Below are records; how many of their lines contain "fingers"? Answer with only the number.

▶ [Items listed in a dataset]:
------------
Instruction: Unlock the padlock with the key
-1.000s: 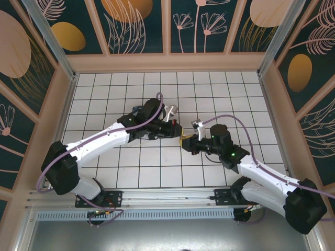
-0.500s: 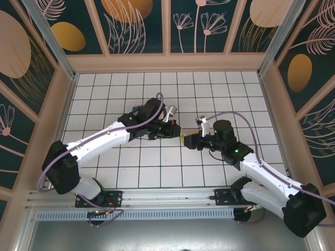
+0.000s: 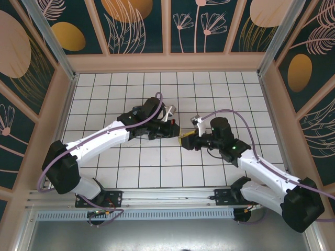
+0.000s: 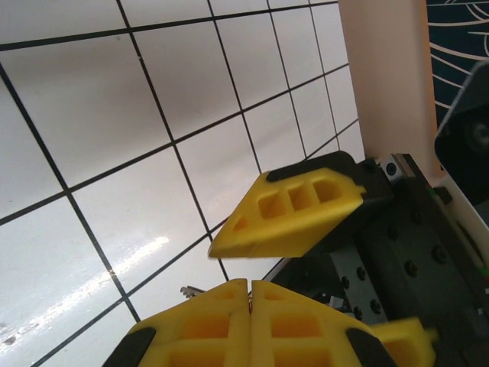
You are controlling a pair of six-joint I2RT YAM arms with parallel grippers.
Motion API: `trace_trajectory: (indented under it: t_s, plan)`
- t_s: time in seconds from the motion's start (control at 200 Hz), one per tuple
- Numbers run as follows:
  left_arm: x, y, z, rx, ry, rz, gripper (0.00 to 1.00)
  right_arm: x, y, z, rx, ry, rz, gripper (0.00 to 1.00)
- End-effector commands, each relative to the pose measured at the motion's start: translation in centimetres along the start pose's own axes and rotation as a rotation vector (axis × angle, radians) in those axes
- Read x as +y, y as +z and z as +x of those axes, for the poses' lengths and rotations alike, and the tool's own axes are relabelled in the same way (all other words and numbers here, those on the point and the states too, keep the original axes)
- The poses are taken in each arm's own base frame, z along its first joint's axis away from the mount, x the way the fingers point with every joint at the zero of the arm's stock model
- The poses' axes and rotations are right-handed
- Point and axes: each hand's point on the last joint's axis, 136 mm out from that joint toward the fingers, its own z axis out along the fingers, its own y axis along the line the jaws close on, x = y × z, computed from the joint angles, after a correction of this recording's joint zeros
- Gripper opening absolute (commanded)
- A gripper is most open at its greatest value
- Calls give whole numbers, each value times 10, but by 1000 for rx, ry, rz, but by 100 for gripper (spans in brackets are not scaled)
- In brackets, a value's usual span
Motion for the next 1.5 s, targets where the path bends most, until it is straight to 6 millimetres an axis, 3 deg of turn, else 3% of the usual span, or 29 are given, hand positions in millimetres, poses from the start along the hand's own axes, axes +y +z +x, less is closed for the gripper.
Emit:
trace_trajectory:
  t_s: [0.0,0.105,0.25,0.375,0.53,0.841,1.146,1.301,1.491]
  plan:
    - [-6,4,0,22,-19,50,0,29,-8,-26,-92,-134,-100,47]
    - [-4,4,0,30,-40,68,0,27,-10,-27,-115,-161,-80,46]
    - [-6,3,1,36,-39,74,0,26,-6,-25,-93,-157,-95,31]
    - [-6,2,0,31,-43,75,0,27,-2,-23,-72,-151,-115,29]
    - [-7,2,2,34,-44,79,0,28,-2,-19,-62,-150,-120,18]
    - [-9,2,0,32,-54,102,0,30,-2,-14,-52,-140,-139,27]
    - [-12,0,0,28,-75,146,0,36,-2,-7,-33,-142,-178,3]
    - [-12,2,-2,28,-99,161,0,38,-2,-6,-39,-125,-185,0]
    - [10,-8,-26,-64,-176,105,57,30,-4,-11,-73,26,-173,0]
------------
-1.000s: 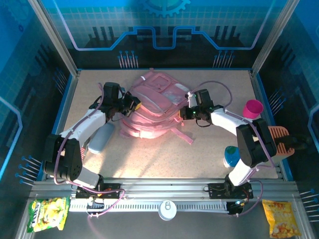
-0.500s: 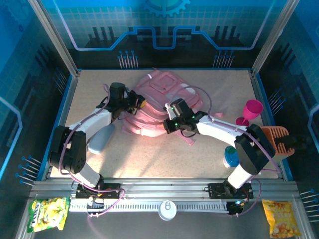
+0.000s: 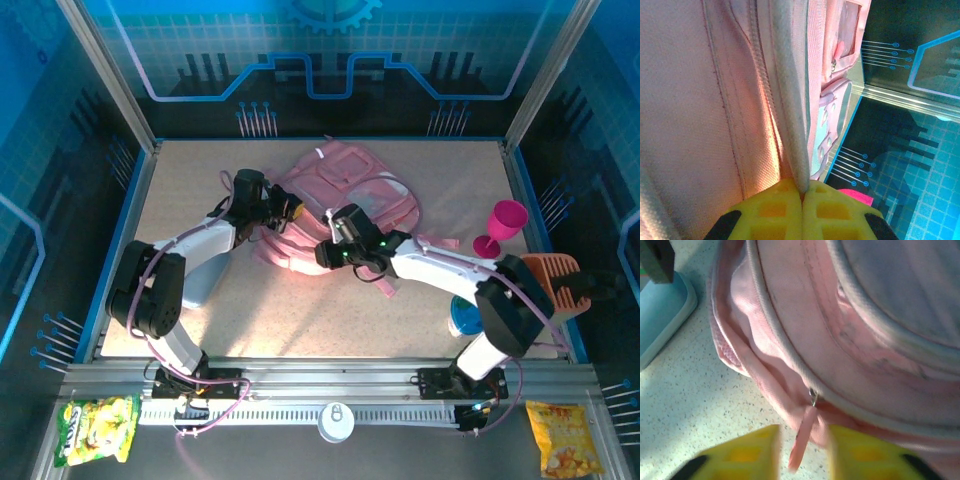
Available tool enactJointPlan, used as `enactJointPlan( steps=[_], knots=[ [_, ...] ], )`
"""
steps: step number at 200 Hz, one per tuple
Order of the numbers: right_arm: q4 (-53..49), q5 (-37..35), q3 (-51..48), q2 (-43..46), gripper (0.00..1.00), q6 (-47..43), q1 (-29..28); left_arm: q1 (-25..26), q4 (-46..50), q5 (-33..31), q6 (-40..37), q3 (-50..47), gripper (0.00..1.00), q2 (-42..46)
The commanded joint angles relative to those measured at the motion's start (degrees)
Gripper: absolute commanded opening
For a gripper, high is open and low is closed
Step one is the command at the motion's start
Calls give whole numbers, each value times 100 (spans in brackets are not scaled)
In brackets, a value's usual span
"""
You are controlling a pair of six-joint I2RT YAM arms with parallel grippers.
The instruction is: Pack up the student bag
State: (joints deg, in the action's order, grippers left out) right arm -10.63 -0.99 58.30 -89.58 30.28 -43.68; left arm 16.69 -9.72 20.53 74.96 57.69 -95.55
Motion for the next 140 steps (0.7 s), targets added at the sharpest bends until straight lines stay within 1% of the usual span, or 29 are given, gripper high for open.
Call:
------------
▶ [The completed task]: 2